I wonder if you are seeing the same issue as reported in microsoft/service-fabric-issues#1056. Would you mind checking:

  1. Whether Fabric.exe process is running or not.
  2. If not running, presence of following errors in Event Log: image
KyleTheAutomator commented 6 years ago

Spot on. I see the following in my logs:

Fabric Node open failed with error code = E_ACCESSDENIED

Also seeing:

HostedService: _Node_0 on node id bf865279ba277deb864a976fbf4c200e terminated unexpectedly with code 7167 and process name Fabric.exe

HostedServiceInstance:HostedService/_Node_0_Fabric terminated with exitcode 7167

client-localhost:19000/127.0.0.1:19000: error = 2147943625, failureCount=93. Filter by (type~Transport.St && ~"(?i)localhost:19000") to get listener lifecycle. Connect failure is expected if listener was never started, or listener/its process was stopped before/during connecting.

KyleTheAutomator commented 6 years ago

One of our primary use cases in evaluating Service Fabric is to use it for containers. Is there documentation on how to configure a dev cluster for containers using self signed tls certs?

mikkelhegn commented 6 years ago

Thanks @knizkar - let's track this on microsoft/service-fabric-issues#1056.

@MisterPuffyPants - Regarding setting up a dev cluster with containers, a doc will be posted one of the following days, as this is only officially supported in 6.2. Main thing is to make sure that the docker service is started when creating the cluster, that will enable the support in Service Fabric.
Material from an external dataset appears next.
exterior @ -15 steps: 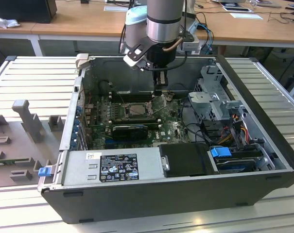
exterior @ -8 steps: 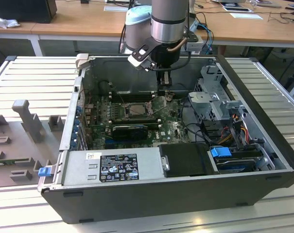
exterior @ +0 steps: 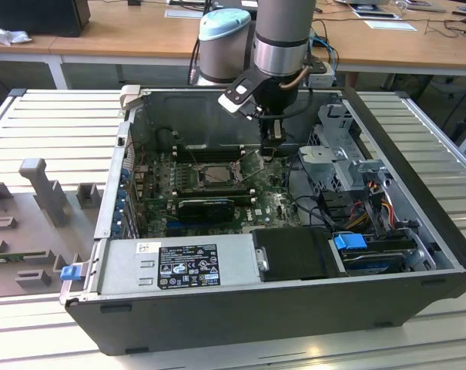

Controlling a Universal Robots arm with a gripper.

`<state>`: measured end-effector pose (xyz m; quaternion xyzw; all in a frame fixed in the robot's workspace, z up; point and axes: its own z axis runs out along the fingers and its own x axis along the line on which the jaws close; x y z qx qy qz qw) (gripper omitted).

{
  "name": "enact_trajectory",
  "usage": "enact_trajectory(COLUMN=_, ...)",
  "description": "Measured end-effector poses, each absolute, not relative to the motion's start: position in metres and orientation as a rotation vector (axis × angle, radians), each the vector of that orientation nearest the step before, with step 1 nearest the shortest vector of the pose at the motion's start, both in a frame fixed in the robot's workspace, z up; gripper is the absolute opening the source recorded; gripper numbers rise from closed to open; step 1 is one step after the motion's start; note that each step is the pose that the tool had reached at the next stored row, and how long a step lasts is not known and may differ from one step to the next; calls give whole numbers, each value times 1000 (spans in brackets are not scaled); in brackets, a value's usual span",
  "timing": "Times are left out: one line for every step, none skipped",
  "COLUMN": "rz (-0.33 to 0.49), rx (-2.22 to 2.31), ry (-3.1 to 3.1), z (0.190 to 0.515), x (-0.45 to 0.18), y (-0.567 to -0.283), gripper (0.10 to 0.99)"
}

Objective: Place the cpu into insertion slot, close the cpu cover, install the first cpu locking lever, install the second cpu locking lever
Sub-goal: 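Close the cpu cover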

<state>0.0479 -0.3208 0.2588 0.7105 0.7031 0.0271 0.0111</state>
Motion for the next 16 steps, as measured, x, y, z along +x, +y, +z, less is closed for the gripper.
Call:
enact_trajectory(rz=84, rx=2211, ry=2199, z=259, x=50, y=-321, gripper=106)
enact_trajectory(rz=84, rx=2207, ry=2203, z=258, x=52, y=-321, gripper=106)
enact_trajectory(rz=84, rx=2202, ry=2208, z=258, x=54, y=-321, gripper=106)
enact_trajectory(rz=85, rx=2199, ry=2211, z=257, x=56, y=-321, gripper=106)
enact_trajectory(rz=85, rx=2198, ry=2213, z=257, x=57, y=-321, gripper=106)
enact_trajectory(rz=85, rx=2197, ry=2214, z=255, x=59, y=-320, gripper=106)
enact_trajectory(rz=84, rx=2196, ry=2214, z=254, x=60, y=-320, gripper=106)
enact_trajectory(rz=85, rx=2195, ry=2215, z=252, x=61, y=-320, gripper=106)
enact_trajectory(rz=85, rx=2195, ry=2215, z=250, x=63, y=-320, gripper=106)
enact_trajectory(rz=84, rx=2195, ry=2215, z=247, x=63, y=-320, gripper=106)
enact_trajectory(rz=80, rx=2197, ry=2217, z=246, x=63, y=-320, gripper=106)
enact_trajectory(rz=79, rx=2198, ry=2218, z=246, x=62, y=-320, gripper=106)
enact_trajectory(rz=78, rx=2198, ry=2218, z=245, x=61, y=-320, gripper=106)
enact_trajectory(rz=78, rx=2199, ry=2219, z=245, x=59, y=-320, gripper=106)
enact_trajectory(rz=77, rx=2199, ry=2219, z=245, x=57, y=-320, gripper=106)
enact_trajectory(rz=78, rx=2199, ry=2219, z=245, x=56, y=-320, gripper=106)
medeirosle commented 6 years ago

Exactly same issue here. Any updates?

vitalybibikov commented 6 years ago

Had the same issue, the only thing that helped - going back to 6.2.283/3.1.283

vitalybibikov commented 6 years ago

Any updates? Still see it in the newest version

mikkelhegn commented 6 years ago

@EvilAvenger: Catching up on this issue, have you gone through the solutions proposed in this issue? https://github.com/Azure/service-fabric-issues/issues/1056

vitalybibikov commented 6 years ago

@MikkelHegn

Yes I did, it does not work. Currently the issues is revealing on our deployment machine, so I can't properly test it (as it blocks my team).

The only thing that really helps is installation of 6.2.283.9494. (Installation of prior version, but copying files from 6.2..283 to "C:\Program Files\Microsoft SDKs\Service Fabric" helps as well.)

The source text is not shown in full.